Building Information Systems with Event Modeling
Build information system automation as collaborative practice through Event Modeling. With Domain events, modeling is easy to identify where we are crossing a boundary between two different components. Boundaries across contexts are defined by the messages they send. When the boundaries around components are visible, assigning owners to each element is easier. You need to understand that a lot of rules and a lot of things need to be clarified. In temporal modeling, we are more interested in what’s going on, what changes, and the interactions between different actors. That’s why we use something like even storming. It would be best if you enforced the timeline. Of course, make all the rules explicit and explain the domain event.
When you start modeling events, it forces you to think about the system’s behavior. Domain events represent the state in time of a business process. Publishing *domain events* out of a bounded context is the most robust approach to integration between sub-domains. Customer interactions determine at a higher level what is essential to the business. Events are defined based on customer-facing interactions. The event represents an agreement of something after a particular action is executed. In the same way, internal to the application, the contract is enforced across different sub-domains. Other sub-domains react to events, and that’s how collaboration happens.
A *domain event* is anything that happens that is of interest to a domain expert. Domain events capture those facts in a way that doesn’t specify a particular implementation. They must learn, define, refine, and use it only in conversations about the model. Domain events are thus a more stable and resilient scaffolding for your model.
Bounded Context. A Bounded context represents data and behavior in the code-base. The interface to communicate between bounded contexts is the events. Bounded contexts use Domain events to decouple the communication. Domain events]should have a simple interface to share with the rest of the application. Domain events create a trackable sequence of facts that lead to the system’s current state.
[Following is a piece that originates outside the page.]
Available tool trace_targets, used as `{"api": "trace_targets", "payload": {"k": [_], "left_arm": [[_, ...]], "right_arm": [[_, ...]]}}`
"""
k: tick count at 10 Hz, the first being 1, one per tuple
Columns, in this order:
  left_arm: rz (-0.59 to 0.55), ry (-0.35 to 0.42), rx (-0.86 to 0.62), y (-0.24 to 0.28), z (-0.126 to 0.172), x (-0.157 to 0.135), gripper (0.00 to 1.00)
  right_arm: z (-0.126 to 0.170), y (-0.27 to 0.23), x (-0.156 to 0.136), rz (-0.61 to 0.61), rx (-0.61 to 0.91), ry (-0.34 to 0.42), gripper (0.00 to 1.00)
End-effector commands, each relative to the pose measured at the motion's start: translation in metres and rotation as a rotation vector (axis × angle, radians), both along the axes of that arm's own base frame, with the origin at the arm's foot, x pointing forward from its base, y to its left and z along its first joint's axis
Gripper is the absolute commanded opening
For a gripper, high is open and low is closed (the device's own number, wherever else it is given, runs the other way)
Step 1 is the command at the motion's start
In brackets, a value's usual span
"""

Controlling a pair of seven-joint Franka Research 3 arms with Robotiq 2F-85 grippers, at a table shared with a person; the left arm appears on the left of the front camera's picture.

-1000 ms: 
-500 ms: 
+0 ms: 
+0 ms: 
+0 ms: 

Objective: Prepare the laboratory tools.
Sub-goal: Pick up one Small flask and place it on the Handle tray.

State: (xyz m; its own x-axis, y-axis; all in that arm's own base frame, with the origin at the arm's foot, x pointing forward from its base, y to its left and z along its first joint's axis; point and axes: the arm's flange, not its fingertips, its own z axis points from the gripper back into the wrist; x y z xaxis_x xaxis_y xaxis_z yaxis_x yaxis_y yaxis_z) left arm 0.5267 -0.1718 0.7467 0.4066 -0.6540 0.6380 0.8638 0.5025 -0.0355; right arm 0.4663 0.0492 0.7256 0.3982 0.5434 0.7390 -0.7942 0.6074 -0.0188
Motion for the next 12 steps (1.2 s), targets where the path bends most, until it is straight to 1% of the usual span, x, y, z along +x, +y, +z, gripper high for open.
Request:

Think about Domain events as facts. The intention of what happened is expressed in naming the Domain events, e.g., *The user registered by email or joined Facebook*.
Data is private, and publishers publish their demands as the interface to communicate, which is public. Consumers can store whatever they need in their data, duplicating it. Still, the other context requires only parts of their information, only some things. Domain events are the interface for communication in an application. When you start publishing the domain events, the events become the interface between modules.